Question

Find the sum of ${1^2} - {2^2} + {3^2} - {4^2} + {5^2} - {6^2}...........?$ (Please find out the ${n^{th}}$ term and then use the sigma method)

Answer 1

Hint: Here in this question first we have to convert the given series into an A.P by solving the successive two terms at a time of the sequence. Then we have to find the ${n^{th}}$ term of the A.P
With the help of ${n^{th}}$ term we can easily find the sum of our series using the sigma method.
Formula used: ${a_n}\, = \,{a_1}\, + \,\left( {n - 1} \right)d$
$\sum\limits_0^n 1 = n\,\,and\,\,\sum\limits_0^n n = \dfrac{{n\left( {n + 1} \right)}}{2}$

Complete step-by-step answer:
In the given question, we have
$ \Rightarrow {1^2} - {2^2} + {3^2} - {4^2} + {5^2} - {6^2}...........$
We can also write it as
$ \Rightarrow \left( {{1^2} - {2^2}} \right) + \left( {{3^2} - {4^2}} \right) + \left( {{5^2} - {6^2}} \right)...........$
$ \Rightarrow \left( {1 - 4} \right) + \left( {9 - 16} \right) + \left( {25 - 36} \right) + ......$
Now, on subtracting
$ \Rightarrow \left( { - 3} \right) + \left( { - 7} \right) + \left( { - 11} \right) + ..........$
The above sequence is an Arithmetic Progression with a common difference $d\, = \,{a_2} - {a_1}$i.e.
 $\left( { - 7} \right) - \left( { - 3} \right) = - 4$ and the first term is $ - 3$.
Now, let’s find out the ${n^{th}}$ term of the given sequence using the formula of ${n^{th}}$ term of A.P.
 Let ${a_n}$ be the ${n^{th}}$ term of the A.P.
Therefore,
${a_n}\, = \,{a_1}\, + \,\left( {n - 1} \right)d$
Here ${a_1} = - 3\,\,,\,d = - 4$
${a_n}\, = \, - 3\, + \,\left( {n - 1} \right) - 4$
Now,
${a_n}\, = \, - 3 + 4 - 4n$
${a_n}\, = \,1 - 4n$
So, the ${n^{th}}$ term of the given sequence is $1 - 4n$.
Now we will find the sum of sequences using the sigma method.
$Sum\, = \,\sum\limits_0^n {\left( {1 - 4n} \right)} $
We can also write it as,
$Sum\, = \,\sum\limits_0^n {1 - \sum\limits_0^n {} 4n} $
We know that $\sum\limits_0^n 1 = n\,\,and\,\,\sum\limits_0^n n = \dfrac{{n\left( {n + 1} \right)}}{2}$
On applying, we get
$ \Rightarrow Sum\, = \,n - 4\sum\limits_0^n n $
$ \Rightarrow Sum\, = \,n - \dfrac{{4n\left( {n + 1} \right)}}{2}$
Taking LCM,
$ \Rightarrow \left( {\dfrac{{2n - 4{n^2} - 4n}}{2}} \right)$
$ \Rightarrow \left( {\dfrac{{ - 4{n^2} - 2n}}{2}} \right)$
On simplification, we get
$ \Rightarrow \left( { - 2{n^2} - n} \right)$
$ \Rightarrow - n\left( {2n + 1} \right)$
Therefore, the sum of the given sequence is $ - n\left( {2n + 1} \right)$.
So, the correct answer is “$n\left( {2n + 1} \right)$”.

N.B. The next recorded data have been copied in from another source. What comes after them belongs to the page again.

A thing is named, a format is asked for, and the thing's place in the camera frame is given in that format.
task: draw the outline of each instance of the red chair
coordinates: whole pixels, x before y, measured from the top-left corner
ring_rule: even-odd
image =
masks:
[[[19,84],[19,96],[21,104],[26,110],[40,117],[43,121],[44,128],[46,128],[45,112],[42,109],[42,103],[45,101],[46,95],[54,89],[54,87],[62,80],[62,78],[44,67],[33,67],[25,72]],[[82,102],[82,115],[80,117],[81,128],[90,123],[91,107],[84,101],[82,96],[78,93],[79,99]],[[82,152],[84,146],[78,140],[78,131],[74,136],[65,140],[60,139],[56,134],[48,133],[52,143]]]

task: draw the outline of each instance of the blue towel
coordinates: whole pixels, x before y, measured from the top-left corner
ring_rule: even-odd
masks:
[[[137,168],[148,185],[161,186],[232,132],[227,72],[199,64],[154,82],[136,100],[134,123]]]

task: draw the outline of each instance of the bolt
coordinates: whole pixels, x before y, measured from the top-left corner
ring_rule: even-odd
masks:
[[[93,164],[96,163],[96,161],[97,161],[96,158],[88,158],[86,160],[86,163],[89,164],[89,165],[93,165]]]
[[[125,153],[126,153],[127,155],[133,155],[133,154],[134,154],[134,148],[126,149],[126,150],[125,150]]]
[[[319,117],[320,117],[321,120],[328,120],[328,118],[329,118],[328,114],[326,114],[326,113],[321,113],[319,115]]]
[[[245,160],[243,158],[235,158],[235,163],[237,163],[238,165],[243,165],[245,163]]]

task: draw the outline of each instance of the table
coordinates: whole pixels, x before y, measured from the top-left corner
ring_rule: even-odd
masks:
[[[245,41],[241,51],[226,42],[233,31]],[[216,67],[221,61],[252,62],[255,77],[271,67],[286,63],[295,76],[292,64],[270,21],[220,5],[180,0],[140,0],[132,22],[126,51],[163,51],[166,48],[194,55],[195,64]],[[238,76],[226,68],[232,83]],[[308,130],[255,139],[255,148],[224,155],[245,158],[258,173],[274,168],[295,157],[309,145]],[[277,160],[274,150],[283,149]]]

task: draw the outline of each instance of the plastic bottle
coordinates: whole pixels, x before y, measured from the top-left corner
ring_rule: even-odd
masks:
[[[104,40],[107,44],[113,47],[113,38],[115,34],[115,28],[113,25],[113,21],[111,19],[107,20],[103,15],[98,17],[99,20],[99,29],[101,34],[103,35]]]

Note: We have solved this question using the sigma method. But there are some other methods also to do this question like we can use the formula of sum of arithmetic progression after converting the given sequence into an A.P. Also, if we want to cross-check the answer by putting the different values of n in the result.